Wherever the word "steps" occurs in the listing, copy the whole line.
☆ ☆ ☆ ☆ ☆ ☆ ☆
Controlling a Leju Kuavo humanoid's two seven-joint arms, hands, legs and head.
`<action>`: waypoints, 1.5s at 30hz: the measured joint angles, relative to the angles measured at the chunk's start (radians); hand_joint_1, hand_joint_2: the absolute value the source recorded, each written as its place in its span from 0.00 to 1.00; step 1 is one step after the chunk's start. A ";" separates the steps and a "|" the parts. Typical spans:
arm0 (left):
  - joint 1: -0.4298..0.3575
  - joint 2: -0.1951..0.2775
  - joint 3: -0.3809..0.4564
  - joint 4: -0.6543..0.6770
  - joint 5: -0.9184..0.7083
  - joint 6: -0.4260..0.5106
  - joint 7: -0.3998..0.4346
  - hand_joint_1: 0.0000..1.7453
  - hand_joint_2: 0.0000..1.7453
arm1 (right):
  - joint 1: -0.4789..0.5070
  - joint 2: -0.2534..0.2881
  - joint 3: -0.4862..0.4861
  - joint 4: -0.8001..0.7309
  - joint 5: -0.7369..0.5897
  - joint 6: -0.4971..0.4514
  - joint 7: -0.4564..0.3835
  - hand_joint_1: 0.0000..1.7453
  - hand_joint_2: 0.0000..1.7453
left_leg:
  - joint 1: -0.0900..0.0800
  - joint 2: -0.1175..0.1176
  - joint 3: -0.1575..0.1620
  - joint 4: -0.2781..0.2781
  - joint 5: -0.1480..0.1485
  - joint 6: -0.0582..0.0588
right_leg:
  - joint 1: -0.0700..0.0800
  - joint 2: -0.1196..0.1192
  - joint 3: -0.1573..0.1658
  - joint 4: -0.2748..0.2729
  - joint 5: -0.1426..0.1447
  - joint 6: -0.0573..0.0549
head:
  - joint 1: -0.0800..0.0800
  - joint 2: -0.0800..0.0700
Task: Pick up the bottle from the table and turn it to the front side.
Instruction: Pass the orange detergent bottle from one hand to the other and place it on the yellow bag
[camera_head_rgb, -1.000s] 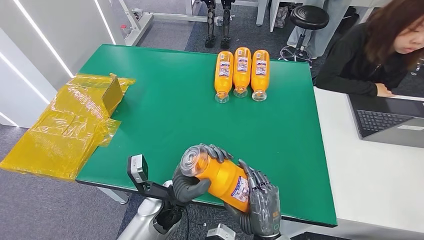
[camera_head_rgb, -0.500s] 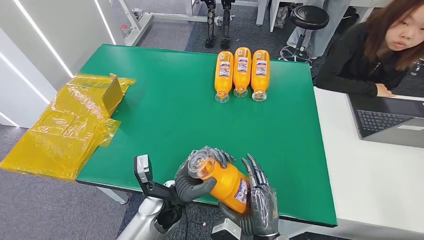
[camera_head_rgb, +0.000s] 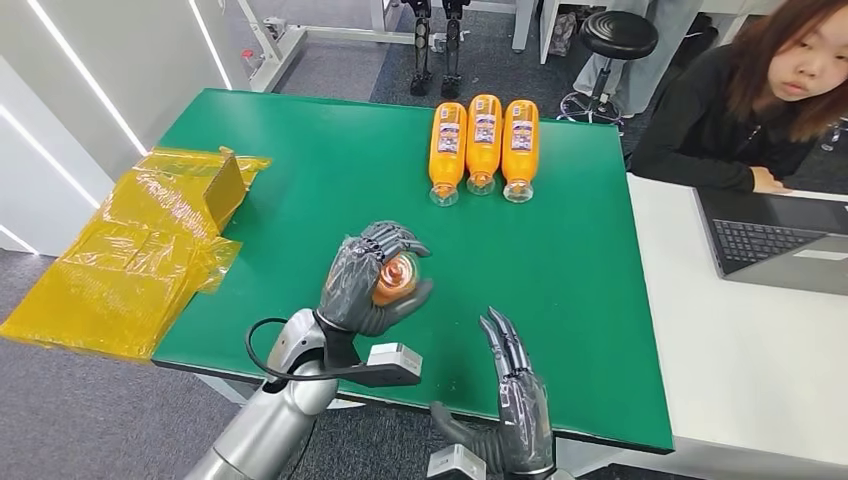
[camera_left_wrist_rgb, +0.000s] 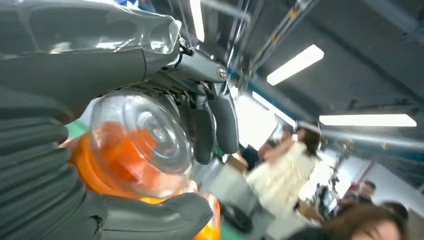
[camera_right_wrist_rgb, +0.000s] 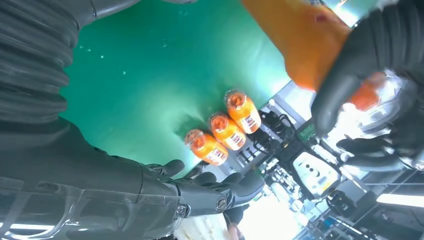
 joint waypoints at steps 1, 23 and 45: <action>-0.011 0.003 0.001 0.003 -0.011 0.005 0.007 1.00 1.00 | -0.003 0.000 0.002 0.004 -0.009 0.000 -0.008 0.00 1.00 | 0.000 0.000 0.000 0.000 0.000 0.000 | 0.000 0.000 0.000 0.000 0.000 0.000 | 0.000 0.000; -0.166 0.111 0.028 0.386 -0.423 0.179 0.208 1.00 1.00 | -0.019 0.008 0.017 0.061 -0.139 -0.051 -0.110 0.00 1.00 | 0.000 0.001 0.001 0.000 0.001 -0.001 | 0.000 0.002 0.000 0.001 0.001 -0.001 | 0.000 0.000; -0.257 0.130 0.044 0.694 -0.602 0.028 0.483 1.00 1.00 | -0.021 0.005 0.020 0.059 -0.137 -0.064 -0.086 0.00 1.00 | 0.000 0.001 0.001 0.000 0.001 -0.002 | 0.000 0.002 -0.002 0.001 0.001 -0.002 | 0.000 0.000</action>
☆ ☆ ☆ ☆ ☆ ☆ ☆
[YOUR RESPONSE]
`<action>`: waypoints, 1.5s at 30hz: the measured joint angles, relative to the angles measured at the chunk's start (radians); hand_joint_1, hand_joint_2: the absolute value the source recorded, each written as its place in its span from 0.00 to 1.00; step 1 is one step after the chunk's start. A ";" separates the steps and a "|" the parts. Typical spans:
 joint waypoints at steps 1, 23 and 45: <action>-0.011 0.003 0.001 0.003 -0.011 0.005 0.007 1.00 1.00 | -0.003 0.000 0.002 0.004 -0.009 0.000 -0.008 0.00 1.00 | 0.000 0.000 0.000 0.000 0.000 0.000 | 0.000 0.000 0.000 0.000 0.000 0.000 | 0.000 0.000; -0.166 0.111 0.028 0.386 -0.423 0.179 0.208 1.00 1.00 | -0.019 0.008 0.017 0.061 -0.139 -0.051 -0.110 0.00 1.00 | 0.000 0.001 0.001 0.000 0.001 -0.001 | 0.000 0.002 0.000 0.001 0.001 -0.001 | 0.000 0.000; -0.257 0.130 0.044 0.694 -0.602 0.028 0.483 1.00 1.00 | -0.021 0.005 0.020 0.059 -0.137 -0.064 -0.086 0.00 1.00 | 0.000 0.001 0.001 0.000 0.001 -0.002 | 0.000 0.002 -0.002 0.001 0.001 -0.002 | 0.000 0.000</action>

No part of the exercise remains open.